An environmentalist working to restore a stand of native bush in Auckland caught a would-be thief in the act earlier this week after months of repeated thefts.

Geoff Reid filmed his encounter with the man, which quickly turned violent when he confronted him attempting to remove water tanks used by volunteers at Okura Bush at the top of the North Shore.

Reid told the Herald he found the man when he visited the site on the afternoon of May 10 and decided to film the encounter.

Video shows Reid approaching the man, who appears flustered and out of breath when asked what he is doing loading the tanks on to a trailer.

“Why are talking with such a bit of concern on your voice,” Reid asks as the man spins a yarn about ownership of the land, claiming it is publicly owned.

“You’re helping yourself to community stuff… you’re stealing,” Reid says, pressing the man for his name.

As the man walks away in an attempt to show Reid that they are on public land, Reid takes the opportunity to open the man’s ute and find documents containing his name.

This move enrages the would-be thief, who threatens to burn down the community project before beginning to unload the contents of the trailer while abusing Reid.

“I’ll be taking all your s**,” he says, before swinging a closed fist at Reid as he walked back towards his ute.

“I’m going to steal everything you’ve got there,” he said, before threatening to reverse his trailer into Reid.

“You wouldn’t know how to back it,” Reid counters, an insult to the man’s pride that sent him over the edge.
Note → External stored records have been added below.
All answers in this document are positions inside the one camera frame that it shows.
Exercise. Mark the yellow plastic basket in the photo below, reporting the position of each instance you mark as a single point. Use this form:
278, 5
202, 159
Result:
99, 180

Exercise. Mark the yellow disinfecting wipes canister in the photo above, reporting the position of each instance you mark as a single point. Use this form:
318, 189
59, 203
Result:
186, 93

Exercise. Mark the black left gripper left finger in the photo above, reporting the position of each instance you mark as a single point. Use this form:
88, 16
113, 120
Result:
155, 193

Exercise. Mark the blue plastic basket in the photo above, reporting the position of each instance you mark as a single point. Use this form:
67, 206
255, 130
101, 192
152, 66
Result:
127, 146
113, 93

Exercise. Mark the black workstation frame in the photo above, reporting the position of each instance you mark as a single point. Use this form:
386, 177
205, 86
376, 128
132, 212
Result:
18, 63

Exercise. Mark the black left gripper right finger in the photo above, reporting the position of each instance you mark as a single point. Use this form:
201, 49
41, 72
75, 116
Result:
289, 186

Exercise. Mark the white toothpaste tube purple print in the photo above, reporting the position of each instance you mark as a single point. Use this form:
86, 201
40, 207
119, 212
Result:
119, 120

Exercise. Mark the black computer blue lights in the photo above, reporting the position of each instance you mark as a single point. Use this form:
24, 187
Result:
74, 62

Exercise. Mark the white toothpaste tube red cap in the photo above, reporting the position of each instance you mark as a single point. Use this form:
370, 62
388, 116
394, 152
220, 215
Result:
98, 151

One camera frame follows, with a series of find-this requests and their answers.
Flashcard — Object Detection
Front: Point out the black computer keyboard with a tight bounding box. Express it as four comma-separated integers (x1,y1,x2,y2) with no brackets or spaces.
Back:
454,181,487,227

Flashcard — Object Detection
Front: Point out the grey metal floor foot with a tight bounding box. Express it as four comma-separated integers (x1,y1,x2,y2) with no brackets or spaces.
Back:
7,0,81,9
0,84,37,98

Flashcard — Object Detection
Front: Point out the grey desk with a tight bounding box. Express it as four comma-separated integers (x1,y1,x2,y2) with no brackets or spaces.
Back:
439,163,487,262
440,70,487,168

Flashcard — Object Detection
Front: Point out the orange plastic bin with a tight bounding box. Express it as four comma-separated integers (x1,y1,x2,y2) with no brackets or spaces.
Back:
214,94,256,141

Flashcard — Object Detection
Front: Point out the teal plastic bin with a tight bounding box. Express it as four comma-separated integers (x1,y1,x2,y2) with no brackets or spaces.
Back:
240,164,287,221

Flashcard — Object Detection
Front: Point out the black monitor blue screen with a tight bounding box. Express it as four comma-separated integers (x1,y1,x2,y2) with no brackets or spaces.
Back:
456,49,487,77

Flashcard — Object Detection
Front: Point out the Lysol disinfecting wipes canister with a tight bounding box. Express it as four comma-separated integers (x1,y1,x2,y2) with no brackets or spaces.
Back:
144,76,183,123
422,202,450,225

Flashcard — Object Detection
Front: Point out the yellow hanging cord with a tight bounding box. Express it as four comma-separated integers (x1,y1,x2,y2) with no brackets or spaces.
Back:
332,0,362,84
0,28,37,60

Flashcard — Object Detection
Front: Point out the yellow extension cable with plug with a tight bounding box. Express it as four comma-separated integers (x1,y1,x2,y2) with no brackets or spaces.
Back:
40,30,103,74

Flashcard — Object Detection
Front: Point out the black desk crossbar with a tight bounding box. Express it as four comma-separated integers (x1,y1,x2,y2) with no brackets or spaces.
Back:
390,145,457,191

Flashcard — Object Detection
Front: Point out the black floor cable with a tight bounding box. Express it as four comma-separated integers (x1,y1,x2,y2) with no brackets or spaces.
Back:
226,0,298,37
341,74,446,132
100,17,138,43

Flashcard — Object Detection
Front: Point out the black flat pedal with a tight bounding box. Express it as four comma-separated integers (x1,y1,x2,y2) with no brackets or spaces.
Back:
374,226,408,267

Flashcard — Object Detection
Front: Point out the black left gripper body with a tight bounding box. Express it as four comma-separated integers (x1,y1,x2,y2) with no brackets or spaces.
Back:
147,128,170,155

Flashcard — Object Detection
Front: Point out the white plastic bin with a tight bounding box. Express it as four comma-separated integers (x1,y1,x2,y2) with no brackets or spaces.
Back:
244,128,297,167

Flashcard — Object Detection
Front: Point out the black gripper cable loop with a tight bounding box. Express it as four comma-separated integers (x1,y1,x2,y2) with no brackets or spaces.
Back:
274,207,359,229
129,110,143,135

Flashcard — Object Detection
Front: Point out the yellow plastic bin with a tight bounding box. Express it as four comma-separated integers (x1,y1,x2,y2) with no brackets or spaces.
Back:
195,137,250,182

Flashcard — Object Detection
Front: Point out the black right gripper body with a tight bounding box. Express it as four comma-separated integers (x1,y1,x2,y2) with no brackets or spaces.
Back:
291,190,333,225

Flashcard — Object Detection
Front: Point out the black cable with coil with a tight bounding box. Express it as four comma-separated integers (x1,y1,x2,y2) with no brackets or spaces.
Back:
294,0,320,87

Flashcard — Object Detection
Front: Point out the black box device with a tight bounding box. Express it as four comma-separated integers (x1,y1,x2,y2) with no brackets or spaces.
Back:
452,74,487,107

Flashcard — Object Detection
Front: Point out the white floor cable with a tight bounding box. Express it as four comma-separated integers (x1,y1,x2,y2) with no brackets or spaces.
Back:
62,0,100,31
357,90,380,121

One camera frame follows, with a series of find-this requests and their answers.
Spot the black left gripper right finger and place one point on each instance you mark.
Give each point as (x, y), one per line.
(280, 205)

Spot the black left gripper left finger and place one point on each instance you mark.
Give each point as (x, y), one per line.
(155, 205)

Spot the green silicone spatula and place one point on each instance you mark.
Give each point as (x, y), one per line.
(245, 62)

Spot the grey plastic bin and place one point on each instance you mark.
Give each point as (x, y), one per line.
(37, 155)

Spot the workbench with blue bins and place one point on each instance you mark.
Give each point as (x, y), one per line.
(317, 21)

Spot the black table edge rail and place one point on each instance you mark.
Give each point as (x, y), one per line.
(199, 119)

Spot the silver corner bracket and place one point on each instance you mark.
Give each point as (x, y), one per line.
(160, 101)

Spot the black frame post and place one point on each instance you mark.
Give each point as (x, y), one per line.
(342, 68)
He hops out of the ute, only for Reid to mock him further, leading to him hurling a large piece of wood at Reid’s car and then retreating.

Reid told the Herald that the community group had put in a lot of hard work to restore and protect the native bush.

The work is being done by community group Friends of Okura Bush, alongside Auckland Council, DoC and local iwi and seeks to restore the old growth, coastal forest in the area – which is the last pocket of such forest on Auckland’s East Coast.

He said it was galling to see such brazen theft, given the limited funds that the project operates on, noting that while the water tanks had a low monetary value, they were vital pieces of equipment for the team.

To the man’s assertion that he had cultural claim to the land, Reid pointed to the group’s work alongside local iwi and asked whether the man had spoken to iwi leaders before helping himself to equipment being used to protect the bush.

Reid said he was disappointed when he caught the man and felt for the volunteers who had donated so much of their time to the project but said if there was any silver lining to the incident, it was that the video had drawn attention to the work being done at Okura.

Police confirmed that they are aware of footage of the incident and are making further enquiries.

They ask that anyone with information that may assist their investigation contact them on 105 quoting the file number 220511/9121.